His declaration has a strange affect on me. I don’t question the integrity of this man. His eyes burn with the fire not of a zealot, but of an honest person who carries great guilt and is now committed to doing good, for their own souls as well as others. I’ve been in the hero business long enough to recognize that look.
“What about the child sex trade?” I ask him, testing him anyway. “What do you do about that?”
He looks at me then, long and hard. “What I can,” he replies, and the subject is clearly closed. Silence descends again, and with it comes the voice of the Oracle.
“BC?” she whispers, and I reply, not caring what Sonchai overhears.
“I’m here.”
“I’ve got more information for you,” she tells me, and I know she’s been listening at least since the police station. “Your vic, John C. Jones, was a piano man.”
“Billy Joel piano man, or is that some kind of slang you kids are using these days?” I tease.
“He was a music teacher, back in the States.
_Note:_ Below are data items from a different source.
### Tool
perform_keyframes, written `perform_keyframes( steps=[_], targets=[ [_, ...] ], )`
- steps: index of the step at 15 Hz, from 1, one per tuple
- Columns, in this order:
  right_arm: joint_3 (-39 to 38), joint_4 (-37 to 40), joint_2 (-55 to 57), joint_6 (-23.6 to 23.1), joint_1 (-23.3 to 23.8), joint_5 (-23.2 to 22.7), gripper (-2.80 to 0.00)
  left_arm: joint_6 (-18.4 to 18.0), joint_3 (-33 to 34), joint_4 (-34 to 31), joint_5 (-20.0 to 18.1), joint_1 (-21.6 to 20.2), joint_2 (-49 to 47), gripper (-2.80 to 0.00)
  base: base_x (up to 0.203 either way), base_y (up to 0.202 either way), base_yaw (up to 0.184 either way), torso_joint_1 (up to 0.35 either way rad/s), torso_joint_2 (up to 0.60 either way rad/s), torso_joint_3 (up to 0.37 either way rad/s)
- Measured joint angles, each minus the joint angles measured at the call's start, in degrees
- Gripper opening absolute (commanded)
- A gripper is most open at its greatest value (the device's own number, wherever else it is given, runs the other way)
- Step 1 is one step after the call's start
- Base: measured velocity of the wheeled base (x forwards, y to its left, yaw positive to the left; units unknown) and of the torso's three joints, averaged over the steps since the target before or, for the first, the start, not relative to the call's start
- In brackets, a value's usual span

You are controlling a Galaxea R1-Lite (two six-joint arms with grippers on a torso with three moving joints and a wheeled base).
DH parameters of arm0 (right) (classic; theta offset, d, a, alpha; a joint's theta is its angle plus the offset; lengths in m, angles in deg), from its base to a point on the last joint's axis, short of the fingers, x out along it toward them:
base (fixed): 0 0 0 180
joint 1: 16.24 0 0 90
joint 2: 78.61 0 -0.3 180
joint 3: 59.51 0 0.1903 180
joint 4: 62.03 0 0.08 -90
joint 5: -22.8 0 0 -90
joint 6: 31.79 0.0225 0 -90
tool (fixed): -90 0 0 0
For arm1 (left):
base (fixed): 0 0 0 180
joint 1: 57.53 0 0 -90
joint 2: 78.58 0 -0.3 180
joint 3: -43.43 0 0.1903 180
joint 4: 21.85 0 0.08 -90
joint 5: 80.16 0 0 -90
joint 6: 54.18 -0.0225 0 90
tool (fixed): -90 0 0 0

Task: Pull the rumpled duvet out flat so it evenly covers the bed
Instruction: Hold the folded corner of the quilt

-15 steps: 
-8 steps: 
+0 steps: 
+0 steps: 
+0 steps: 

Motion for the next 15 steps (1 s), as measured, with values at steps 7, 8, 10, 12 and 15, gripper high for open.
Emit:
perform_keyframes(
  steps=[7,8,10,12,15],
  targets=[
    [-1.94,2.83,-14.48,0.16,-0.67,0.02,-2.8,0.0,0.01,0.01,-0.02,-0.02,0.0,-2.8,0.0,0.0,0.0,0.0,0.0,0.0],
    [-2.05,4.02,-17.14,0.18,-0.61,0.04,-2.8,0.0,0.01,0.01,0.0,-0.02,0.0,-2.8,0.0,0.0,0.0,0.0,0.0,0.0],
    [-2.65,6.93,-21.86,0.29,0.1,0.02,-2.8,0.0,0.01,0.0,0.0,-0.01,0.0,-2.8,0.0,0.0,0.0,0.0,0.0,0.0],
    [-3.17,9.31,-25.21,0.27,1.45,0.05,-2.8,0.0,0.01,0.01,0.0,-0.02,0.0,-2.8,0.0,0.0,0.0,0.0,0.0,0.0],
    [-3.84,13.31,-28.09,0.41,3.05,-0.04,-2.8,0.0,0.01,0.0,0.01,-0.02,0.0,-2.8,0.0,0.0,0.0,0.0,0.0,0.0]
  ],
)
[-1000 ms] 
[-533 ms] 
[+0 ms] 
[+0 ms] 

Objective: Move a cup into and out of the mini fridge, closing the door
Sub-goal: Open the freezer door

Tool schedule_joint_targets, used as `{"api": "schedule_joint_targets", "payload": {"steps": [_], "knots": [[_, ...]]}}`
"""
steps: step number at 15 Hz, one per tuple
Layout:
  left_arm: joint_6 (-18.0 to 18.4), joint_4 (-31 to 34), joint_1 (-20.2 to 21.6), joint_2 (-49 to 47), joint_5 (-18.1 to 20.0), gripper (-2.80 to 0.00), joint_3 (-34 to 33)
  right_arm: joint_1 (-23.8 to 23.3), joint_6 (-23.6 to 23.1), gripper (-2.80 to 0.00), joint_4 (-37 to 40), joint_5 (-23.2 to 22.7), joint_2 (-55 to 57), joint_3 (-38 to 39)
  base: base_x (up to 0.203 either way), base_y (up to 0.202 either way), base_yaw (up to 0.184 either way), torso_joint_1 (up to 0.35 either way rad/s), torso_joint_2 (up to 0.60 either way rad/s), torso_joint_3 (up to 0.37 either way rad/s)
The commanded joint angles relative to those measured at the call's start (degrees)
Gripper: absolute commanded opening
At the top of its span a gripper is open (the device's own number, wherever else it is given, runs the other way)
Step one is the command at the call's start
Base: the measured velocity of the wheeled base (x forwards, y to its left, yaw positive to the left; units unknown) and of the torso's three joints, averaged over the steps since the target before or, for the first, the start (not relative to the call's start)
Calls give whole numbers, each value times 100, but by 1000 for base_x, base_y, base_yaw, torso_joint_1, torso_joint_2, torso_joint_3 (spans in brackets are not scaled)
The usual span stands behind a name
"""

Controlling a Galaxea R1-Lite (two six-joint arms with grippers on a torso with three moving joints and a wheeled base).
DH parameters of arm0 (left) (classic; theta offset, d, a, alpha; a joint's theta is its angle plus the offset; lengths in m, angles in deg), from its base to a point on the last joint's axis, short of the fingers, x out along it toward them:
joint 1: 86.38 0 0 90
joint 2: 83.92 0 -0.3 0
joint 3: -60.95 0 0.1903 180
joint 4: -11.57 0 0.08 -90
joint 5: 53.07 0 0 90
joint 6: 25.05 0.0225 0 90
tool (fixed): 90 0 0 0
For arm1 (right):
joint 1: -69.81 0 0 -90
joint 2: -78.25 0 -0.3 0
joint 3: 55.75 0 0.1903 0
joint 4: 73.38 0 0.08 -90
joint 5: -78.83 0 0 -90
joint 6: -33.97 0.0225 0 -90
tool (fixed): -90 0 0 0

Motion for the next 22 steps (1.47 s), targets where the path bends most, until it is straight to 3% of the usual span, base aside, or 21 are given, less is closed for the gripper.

Played backup with a few well-known groups in the ’80s, had a TV concert, toured on his own for a while. Jones moved to Thailand about five years ago, opened a music academy called Purple Lilly for the well-to-do children of American ex-pats and the Bangkok elite.”
“I think he was involved in the child sex trade,” I tell Babs. “Anything in his file about suspected pedophilia?”
“Nothing I picked up on…” Barbara says, trailing off, running a search. I listen to her type. “I can give you his address in Bangkok off that phone number. Check it out.”
“I’m supposed to go to a reptile farm,” I remind her. “Those snakes were seriously messed up. And there’s still that pesky little problem of finding Oliver. Still no word about what he was even doing in Bangkok?”
She doesn’t answer, which is as good as a solid ‘no’. I can tell this whole thing is bugging her; Babs hates it when she doesn’t have the answers I need.
“Your friend has a suggestion?” Sonchai asks. I repeat Barbara’s order about going to Jones’ home and trying there, leaving the excursion to the reptile farm for another day. He agrees reluctantly, and I know we’re both thinking the same thing: we have to see that snake evidence soon, or it may ‘disappear’ before it has a chance to be made useful.